EXERCISE DIRECTIONS: Copy the lines exactly. Begin at the first line of the data and stop after the line with "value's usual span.".

DATA SECTION:
━━━━━━━━━━━━━━━━━━━━

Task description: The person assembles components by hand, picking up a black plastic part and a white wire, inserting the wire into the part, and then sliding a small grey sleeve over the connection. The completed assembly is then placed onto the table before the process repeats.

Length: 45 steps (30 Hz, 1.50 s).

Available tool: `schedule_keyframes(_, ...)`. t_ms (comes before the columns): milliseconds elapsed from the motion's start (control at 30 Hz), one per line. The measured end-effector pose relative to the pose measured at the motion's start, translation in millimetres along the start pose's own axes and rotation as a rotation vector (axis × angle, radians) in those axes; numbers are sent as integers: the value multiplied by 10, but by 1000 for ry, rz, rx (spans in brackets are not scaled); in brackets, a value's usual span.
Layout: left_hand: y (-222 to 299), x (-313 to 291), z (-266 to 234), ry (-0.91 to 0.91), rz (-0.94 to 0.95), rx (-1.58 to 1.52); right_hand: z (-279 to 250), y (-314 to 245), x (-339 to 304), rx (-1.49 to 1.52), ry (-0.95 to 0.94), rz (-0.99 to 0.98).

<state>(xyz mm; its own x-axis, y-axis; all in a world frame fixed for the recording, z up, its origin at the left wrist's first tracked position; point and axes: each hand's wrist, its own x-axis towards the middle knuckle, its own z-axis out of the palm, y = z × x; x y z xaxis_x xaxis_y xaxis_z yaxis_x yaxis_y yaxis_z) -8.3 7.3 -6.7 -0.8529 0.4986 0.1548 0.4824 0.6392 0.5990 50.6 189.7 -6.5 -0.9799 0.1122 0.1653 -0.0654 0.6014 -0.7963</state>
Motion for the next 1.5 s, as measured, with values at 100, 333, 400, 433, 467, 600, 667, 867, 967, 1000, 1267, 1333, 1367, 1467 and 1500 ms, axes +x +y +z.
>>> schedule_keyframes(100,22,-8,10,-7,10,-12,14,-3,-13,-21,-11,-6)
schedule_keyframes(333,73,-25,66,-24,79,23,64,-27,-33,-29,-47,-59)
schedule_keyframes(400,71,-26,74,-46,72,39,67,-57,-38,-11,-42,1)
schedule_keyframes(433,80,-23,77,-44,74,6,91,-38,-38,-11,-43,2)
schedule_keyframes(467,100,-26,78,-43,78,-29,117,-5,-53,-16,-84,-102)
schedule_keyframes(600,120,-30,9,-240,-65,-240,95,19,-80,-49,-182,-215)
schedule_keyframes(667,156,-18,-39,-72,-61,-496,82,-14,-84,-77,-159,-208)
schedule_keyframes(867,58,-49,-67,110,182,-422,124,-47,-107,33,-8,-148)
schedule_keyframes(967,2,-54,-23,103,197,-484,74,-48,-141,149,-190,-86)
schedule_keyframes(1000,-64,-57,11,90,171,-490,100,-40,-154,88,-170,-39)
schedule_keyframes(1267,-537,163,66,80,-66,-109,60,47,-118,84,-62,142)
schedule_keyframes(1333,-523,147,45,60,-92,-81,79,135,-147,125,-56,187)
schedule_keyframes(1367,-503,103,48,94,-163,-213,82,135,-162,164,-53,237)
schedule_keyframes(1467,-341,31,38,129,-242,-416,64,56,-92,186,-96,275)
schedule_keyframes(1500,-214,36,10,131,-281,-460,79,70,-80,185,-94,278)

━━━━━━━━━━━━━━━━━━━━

FINISHED TASK:
Task description: The person assembles components by hand, picking up a black plastic part and a white wire, inserting the wire into the part, and then sliding a small grey sleeve over the connection. The completed assembly is then placed onto the table before the process repeats.

Length: 45 steps (30 Hz, 1.50 s).

Available tool: `schedule_keyframes(_, ...)`. t_ms (comes before the columns): milliseconds elapsed from the motion's start (control at 30 Hz), one per line. The measured end-effector pose relative to the pose measured at the motion's start, translation in millimetres along the start pose's own axes and rotation as a rotation vector (axis × angle, radians) in those axes; numbers are sent as integers: the value multiplied by 10, but by 1000 for ry, rz, rx (spans in brackets are not scaled); in brackets, a value's usual span.

The response has been given in full.